* _TO DO_: Looking at the entries, how many lines hold the word "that"? State the number by itself.

#### INFORMATION SUPPLIED ####

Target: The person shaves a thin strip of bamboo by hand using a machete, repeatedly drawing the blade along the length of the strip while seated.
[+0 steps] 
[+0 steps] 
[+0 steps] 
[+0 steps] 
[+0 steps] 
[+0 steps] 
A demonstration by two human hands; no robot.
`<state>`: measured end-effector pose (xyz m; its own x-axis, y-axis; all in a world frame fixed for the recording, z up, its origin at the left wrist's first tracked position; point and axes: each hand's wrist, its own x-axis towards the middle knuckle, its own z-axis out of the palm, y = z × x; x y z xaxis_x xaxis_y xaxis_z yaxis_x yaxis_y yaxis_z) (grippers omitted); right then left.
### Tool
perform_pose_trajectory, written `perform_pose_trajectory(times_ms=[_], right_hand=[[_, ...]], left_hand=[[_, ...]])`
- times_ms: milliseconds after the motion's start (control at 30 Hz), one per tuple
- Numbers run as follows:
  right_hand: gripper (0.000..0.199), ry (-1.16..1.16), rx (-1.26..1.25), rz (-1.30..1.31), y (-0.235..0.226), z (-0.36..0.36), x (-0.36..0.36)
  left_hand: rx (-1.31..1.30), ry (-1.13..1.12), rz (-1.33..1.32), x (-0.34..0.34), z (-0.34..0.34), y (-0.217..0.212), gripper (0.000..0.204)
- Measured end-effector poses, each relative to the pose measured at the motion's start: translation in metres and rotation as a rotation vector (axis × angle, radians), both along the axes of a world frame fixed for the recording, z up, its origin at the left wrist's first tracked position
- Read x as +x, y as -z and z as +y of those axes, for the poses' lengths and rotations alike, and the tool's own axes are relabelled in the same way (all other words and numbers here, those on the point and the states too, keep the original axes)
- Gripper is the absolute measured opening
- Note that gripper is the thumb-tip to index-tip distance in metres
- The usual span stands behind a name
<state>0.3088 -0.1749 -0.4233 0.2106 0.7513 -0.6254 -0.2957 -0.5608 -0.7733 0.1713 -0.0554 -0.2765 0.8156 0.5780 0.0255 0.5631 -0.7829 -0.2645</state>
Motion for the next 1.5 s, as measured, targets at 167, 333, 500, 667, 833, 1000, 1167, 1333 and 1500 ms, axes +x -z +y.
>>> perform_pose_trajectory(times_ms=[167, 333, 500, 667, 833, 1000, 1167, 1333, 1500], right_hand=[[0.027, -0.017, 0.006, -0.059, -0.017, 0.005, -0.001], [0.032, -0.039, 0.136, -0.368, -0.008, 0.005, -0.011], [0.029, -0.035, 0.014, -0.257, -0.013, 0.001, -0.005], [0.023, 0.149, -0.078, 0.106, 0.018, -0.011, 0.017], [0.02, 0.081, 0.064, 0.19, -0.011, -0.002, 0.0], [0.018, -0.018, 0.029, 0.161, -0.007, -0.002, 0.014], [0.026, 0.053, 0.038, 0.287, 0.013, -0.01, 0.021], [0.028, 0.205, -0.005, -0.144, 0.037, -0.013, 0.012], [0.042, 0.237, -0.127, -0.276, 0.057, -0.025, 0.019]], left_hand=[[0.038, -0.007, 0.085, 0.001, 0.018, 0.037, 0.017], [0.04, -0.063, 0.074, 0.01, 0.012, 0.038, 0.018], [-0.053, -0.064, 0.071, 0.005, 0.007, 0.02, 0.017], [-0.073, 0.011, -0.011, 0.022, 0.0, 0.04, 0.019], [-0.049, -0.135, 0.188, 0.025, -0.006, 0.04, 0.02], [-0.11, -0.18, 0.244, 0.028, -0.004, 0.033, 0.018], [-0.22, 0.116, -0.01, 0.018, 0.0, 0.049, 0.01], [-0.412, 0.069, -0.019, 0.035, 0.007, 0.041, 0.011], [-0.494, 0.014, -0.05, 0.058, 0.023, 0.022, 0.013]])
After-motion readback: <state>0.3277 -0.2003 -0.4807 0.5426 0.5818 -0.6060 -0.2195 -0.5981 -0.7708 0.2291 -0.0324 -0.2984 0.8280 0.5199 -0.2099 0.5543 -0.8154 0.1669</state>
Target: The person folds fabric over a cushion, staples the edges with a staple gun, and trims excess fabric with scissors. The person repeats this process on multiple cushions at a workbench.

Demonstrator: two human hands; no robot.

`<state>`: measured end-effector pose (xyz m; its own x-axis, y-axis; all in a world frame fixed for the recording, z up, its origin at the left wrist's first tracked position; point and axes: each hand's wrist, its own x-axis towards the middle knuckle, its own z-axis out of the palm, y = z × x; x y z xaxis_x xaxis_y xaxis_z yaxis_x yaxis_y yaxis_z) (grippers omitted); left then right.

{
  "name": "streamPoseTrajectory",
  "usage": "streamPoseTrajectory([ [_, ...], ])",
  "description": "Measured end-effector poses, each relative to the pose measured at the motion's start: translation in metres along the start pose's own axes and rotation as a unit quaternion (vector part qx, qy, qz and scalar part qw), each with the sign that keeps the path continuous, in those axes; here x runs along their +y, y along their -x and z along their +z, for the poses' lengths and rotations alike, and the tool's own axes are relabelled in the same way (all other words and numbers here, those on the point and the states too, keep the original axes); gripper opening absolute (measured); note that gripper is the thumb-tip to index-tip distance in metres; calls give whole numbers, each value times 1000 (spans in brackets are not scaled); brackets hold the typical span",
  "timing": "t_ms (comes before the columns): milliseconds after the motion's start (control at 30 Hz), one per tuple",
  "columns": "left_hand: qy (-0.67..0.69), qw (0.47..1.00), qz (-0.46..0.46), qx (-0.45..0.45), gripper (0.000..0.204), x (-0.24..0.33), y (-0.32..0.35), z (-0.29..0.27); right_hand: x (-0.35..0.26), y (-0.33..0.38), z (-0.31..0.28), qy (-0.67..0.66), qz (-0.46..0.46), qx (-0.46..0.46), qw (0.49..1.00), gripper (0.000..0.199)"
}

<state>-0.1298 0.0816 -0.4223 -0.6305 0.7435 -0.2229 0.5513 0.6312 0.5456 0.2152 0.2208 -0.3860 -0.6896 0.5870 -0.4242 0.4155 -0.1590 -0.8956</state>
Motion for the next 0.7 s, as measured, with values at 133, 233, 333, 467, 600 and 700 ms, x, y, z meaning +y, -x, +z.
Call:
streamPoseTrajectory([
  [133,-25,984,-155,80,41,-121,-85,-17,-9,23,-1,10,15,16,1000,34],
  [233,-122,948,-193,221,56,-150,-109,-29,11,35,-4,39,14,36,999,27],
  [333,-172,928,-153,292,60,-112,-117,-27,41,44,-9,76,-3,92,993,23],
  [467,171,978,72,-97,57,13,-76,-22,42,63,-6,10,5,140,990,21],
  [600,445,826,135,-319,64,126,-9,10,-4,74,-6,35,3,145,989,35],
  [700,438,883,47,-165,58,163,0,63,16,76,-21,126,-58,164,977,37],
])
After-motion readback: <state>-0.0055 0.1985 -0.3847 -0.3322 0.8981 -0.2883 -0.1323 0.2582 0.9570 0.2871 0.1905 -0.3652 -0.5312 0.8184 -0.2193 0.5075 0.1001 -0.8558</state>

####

* _RESPONSE TO THIS TASK_: 2